§ **Work required**
All lines from the one containing "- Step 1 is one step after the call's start" to the final line of the material should be retyped exactly. Nothing else belongs in the response.

§ **Provided data**
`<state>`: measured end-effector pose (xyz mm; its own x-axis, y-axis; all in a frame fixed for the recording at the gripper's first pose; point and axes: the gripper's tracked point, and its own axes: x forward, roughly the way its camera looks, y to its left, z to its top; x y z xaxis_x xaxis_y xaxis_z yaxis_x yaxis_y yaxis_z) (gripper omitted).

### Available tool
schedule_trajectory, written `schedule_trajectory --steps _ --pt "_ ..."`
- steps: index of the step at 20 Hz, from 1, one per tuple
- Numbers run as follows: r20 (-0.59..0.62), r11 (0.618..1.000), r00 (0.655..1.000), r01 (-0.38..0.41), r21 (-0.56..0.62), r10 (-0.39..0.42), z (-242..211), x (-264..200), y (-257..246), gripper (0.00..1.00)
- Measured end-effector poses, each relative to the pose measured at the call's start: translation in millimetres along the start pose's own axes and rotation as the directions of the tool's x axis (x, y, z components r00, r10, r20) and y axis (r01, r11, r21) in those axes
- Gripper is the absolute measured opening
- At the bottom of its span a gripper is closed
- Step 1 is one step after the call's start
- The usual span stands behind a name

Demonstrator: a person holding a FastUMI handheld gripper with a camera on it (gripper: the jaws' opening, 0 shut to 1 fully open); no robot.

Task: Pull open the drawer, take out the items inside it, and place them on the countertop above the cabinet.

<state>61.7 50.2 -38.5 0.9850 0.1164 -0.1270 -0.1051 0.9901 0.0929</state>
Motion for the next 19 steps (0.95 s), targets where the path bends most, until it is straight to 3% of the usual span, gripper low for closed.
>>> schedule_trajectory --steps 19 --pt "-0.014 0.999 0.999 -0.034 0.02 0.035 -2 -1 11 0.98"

§ **Exercise answer**
- Step 1 is one step after the call's start
- The usual span stands behind a name

Demonstrator: a person holding a FastUMI handheld gripper with a camera on it (gripper: the jaws' opening, 0 shut to 1 fully open); no robot.

Task: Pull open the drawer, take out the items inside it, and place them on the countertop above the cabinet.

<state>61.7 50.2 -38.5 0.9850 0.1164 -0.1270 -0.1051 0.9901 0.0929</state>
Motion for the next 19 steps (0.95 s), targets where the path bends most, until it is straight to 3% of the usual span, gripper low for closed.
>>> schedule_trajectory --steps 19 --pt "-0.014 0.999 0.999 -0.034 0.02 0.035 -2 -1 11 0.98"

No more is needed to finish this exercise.